Before a webpage can be seen by the public, it needs a Web address. Some Internet companies offer a limited amount of free webspace and provide users with various tools to begin building their webpages.
Non-profit organizations might also consider buying their own domain names. ICANN has a list of accredited companies that help companies and individuals register domain names. Most of the companies charge a yearly fee to reserve a domain, but may also offer a variety of free services, such as free e-mail, technical support, and website forwarding. Compare a few different services to find the one that best suits your organization. See How to Find the Perfect Web Hosting Solution.
The main language used on the World Wide Web is HTML. HTML stands for HyperText Markup Language.
See HTML 4.0 Elements for a list of all the HTML tags.
Tutorials that teach the basics of HTML are available on the web. See About.com's list of HTML Tutorials, Tips, and Tricks.
Additional HTML resources:
For a list of common mistakes made on the web, see Jakob Nielsen's Top Ten Mistakes in Web Design.
The HTML code on a website does not all have to be coded by hand.
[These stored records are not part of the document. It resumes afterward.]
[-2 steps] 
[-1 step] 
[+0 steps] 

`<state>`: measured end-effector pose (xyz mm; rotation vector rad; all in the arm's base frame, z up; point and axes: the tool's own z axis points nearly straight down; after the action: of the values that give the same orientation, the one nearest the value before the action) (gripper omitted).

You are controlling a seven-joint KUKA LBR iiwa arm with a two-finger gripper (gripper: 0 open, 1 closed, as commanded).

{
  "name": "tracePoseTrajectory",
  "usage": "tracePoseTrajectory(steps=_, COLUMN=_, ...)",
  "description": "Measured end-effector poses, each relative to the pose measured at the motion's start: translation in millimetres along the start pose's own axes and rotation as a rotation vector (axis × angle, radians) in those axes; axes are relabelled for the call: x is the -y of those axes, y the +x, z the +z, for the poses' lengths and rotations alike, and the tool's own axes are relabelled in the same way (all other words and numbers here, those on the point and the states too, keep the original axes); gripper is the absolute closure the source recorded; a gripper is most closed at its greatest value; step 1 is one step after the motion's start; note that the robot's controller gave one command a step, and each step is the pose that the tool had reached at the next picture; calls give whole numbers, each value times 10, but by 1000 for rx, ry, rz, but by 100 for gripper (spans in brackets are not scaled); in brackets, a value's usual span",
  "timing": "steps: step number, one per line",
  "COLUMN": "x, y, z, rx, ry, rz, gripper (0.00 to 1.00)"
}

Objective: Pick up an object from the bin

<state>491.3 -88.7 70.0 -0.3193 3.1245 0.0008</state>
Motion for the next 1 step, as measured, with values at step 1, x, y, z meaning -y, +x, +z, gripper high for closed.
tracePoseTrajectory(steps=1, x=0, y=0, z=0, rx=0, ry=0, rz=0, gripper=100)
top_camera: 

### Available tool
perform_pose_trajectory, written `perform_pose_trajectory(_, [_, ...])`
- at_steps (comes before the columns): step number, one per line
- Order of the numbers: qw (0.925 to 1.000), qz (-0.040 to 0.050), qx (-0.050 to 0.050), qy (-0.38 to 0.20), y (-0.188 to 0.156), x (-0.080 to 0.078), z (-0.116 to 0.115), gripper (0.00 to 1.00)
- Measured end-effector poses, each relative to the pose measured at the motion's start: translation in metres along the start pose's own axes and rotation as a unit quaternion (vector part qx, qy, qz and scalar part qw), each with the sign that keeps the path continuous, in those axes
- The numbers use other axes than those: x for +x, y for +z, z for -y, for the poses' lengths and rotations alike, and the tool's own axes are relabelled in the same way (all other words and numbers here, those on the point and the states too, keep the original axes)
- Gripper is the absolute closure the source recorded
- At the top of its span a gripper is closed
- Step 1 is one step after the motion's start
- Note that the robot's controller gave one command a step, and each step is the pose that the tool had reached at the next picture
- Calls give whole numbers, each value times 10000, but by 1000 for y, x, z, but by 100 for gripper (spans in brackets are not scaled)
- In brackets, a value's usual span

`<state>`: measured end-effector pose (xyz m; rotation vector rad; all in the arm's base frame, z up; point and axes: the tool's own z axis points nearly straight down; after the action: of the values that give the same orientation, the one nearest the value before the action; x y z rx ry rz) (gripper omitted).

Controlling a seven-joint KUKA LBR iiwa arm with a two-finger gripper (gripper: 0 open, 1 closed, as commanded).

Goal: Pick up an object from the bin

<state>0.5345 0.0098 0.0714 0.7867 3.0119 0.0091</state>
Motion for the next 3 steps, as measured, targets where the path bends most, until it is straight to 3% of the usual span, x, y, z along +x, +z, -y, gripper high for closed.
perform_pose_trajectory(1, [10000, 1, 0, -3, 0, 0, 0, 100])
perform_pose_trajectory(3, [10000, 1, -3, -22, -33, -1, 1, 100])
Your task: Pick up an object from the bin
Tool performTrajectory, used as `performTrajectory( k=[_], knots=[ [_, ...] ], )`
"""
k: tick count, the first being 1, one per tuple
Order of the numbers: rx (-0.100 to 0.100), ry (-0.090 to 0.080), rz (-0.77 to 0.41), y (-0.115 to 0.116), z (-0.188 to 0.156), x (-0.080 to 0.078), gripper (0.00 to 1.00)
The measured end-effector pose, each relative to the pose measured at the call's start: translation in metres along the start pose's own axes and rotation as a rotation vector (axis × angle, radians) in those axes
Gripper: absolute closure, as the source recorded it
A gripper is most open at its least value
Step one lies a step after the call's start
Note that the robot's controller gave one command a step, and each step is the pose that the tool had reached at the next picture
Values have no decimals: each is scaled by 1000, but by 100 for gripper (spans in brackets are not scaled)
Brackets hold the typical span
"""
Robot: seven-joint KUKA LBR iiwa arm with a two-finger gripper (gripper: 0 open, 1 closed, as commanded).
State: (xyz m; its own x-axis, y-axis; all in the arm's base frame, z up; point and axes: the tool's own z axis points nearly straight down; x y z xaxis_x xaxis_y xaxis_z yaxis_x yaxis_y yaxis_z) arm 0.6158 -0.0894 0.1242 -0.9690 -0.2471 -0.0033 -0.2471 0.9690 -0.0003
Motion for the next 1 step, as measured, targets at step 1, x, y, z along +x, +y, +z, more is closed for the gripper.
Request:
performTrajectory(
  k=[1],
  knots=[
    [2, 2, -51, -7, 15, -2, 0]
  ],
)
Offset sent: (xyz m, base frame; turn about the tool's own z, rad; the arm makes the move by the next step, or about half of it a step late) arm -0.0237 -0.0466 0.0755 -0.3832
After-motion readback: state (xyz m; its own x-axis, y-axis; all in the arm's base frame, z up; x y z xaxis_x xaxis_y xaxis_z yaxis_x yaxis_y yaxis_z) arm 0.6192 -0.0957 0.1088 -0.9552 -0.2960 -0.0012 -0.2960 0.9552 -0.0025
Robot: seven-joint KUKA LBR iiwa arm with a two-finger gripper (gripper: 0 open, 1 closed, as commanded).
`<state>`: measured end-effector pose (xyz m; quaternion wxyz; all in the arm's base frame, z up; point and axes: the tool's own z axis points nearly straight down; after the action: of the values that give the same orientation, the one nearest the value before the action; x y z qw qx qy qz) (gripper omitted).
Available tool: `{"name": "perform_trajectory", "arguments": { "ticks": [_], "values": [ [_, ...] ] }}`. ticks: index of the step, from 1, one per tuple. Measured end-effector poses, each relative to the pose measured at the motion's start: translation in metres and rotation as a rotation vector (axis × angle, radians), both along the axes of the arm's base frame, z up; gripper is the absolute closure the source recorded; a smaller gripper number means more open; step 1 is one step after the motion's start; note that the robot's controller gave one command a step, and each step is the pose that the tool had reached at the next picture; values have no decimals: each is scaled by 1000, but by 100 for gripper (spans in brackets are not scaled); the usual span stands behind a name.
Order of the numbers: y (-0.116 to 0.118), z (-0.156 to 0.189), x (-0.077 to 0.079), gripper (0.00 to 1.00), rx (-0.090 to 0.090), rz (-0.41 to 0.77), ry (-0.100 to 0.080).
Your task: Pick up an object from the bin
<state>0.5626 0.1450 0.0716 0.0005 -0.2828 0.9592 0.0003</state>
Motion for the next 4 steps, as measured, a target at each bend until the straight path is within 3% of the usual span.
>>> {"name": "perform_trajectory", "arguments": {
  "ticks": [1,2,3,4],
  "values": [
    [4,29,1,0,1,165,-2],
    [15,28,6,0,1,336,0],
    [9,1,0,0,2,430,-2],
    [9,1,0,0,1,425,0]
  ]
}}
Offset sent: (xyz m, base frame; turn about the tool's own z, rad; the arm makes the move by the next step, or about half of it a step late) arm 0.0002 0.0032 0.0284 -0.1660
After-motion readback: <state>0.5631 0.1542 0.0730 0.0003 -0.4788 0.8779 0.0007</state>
There are programs that will convert documents of non-HTML file types to HTML. See W3's HTML Converters Page for information and links to different HTML converters.
Focusing on content is the easiest way to make a site compelling and accessible to the widest range of users. There are a couple of things to consider in assuring the accessibility of your page to people with varying technology and needs. These are interoperability, internationalization, and accessibility to disabled persons.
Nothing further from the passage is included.